*THE PROBLEM*
Output, verbatim and without pictures, the lines from the first line of the listing through the line containing "target: **green towel**".

*** Begin section ***

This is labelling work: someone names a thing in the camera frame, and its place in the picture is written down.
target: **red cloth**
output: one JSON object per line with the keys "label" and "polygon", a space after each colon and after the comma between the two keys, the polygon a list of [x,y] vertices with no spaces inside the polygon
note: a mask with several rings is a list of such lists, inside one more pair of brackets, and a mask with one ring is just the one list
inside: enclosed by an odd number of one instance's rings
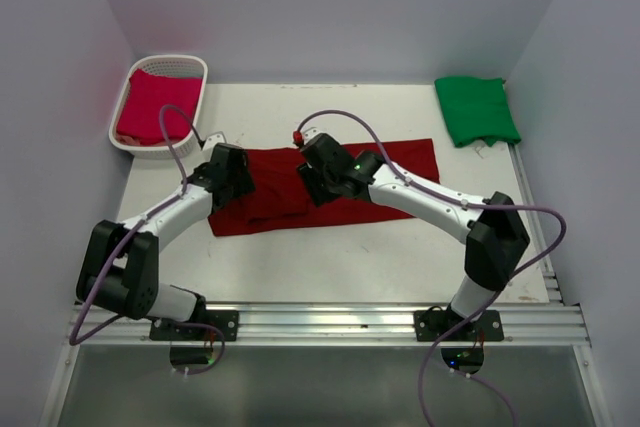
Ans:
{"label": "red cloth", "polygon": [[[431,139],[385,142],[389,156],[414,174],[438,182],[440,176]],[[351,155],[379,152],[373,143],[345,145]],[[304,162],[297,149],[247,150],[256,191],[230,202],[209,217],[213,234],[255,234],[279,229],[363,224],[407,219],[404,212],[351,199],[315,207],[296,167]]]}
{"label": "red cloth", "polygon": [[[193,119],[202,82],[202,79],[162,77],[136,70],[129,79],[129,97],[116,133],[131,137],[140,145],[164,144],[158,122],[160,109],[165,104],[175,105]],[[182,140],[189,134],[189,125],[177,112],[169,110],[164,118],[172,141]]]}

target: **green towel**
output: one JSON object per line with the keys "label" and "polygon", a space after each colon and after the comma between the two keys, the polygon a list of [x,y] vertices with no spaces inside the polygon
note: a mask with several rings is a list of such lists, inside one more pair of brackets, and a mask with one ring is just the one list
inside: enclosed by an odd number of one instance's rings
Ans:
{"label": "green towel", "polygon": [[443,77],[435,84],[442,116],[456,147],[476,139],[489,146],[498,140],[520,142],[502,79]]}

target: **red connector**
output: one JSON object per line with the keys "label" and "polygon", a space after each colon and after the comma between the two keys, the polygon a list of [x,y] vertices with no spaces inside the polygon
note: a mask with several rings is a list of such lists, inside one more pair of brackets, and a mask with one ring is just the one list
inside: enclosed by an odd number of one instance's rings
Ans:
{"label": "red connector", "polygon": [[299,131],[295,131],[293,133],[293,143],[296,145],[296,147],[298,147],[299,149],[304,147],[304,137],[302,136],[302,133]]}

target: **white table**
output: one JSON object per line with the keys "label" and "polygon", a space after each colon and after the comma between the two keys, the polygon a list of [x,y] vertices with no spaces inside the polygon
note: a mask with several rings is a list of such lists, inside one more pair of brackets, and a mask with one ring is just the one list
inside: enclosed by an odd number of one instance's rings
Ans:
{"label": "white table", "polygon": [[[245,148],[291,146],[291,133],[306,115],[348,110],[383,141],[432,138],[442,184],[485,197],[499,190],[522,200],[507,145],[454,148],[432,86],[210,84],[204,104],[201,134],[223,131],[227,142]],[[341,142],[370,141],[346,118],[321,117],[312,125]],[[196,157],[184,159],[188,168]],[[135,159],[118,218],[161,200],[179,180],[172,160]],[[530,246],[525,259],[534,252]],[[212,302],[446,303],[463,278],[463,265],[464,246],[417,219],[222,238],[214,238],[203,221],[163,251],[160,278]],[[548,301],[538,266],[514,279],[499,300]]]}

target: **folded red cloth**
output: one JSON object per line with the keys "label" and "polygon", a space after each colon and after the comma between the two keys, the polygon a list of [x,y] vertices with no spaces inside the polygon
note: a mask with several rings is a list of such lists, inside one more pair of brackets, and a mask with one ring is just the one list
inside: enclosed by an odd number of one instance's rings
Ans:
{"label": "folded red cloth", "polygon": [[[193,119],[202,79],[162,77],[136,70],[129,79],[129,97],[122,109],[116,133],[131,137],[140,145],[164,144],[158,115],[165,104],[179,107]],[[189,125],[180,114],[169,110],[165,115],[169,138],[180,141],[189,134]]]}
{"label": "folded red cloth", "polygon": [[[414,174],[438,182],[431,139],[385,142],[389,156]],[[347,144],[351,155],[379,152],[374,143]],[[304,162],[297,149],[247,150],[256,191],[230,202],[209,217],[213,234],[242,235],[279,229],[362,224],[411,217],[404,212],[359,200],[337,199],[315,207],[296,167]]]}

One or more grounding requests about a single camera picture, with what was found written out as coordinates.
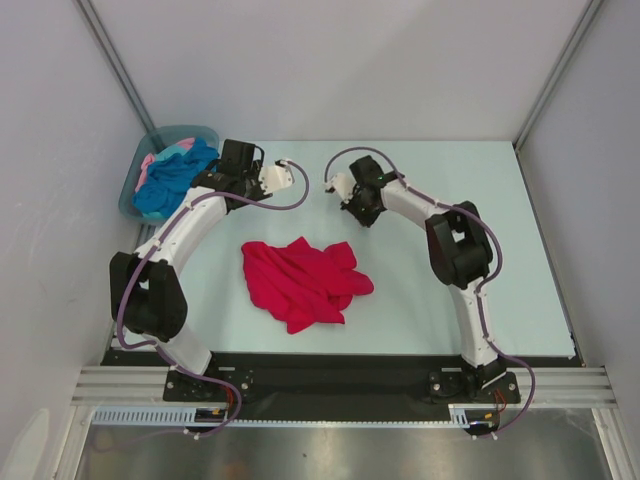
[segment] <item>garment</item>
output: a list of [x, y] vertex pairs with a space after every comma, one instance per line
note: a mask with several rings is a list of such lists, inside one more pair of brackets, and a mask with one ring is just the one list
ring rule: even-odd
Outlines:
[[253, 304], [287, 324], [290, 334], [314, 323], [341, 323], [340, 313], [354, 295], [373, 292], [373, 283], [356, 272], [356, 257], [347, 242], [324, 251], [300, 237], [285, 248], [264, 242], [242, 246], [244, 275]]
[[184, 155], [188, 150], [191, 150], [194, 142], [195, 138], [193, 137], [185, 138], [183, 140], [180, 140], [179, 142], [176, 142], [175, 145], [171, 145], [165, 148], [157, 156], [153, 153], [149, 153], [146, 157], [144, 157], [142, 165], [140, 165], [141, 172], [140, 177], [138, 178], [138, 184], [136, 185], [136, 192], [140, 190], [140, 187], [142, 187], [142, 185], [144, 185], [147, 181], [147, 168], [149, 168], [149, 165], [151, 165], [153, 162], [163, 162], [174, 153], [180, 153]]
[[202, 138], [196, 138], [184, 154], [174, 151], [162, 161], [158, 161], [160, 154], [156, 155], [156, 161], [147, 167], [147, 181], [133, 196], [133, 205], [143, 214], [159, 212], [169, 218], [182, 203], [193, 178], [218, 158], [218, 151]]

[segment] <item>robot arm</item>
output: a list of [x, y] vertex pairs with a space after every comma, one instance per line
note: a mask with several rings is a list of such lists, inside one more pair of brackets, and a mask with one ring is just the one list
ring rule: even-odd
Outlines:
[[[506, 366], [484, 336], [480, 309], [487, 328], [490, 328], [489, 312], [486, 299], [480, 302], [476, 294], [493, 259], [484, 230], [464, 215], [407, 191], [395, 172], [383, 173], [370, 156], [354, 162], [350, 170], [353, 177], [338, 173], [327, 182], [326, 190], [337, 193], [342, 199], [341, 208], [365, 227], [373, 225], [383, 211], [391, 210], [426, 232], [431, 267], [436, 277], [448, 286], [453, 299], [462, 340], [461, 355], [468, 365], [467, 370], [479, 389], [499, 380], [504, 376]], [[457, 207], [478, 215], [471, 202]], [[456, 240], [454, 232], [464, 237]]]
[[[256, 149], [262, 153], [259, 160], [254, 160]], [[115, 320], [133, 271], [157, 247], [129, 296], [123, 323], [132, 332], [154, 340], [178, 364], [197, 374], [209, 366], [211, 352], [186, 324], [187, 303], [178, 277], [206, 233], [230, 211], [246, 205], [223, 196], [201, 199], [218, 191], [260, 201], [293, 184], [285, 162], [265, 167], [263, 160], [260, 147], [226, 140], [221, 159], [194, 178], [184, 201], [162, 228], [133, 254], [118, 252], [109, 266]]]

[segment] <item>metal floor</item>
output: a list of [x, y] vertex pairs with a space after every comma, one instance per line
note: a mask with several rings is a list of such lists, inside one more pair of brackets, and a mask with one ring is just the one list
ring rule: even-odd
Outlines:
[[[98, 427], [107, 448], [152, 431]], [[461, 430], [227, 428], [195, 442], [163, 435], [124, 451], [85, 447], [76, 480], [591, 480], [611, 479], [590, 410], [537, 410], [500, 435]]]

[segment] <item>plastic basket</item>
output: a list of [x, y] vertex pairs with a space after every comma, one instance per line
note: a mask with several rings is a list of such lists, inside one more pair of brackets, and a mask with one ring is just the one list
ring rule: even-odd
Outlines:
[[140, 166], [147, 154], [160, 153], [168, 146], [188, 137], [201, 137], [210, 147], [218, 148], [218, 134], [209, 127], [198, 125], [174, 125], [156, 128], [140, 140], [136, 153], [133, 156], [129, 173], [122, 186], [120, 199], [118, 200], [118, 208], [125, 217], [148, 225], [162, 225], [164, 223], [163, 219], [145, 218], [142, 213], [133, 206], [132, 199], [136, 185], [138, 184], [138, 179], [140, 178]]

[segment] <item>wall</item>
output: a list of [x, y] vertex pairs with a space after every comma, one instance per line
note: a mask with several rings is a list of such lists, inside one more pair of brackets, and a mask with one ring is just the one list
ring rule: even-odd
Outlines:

*** End section ***

*SOLUTION TO THIS PROBLEM*
This is labelling work: someone names a thing in the camera frame, and its place in the picture is written down.
target: **red cloth**
output: one JSON object per line with the keys "label" and "polygon", a space after each colon and after the comma between the two keys, the polygon a list of [x,y] vertices with no spaces inside the polygon
note: a mask with several rings is a list of such lists, inside one more pair of brackets, and a mask with one ring is just the one list
inside: enclosed by an odd number of one instance's rings
Ans:
{"label": "red cloth", "polygon": [[[431,139],[385,142],[389,156],[414,174],[438,182],[440,176]],[[351,155],[379,152],[373,143],[345,145]],[[304,162],[297,149],[247,150],[256,191],[230,202],[209,217],[213,234],[255,234],[279,229],[363,224],[407,219],[404,212],[351,199],[315,207],[296,167]]]}
{"label": "red cloth", "polygon": [[[193,119],[202,82],[202,79],[162,77],[136,70],[129,79],[129,97],[116,133],[131,137],[140,145],[164,144],[158,122],[160,109],[165,104],[175,105]],[[182,140],[189,134],[189,125],[177,112],[169,110],[164,118],[172,141]]]}

target: **green towel**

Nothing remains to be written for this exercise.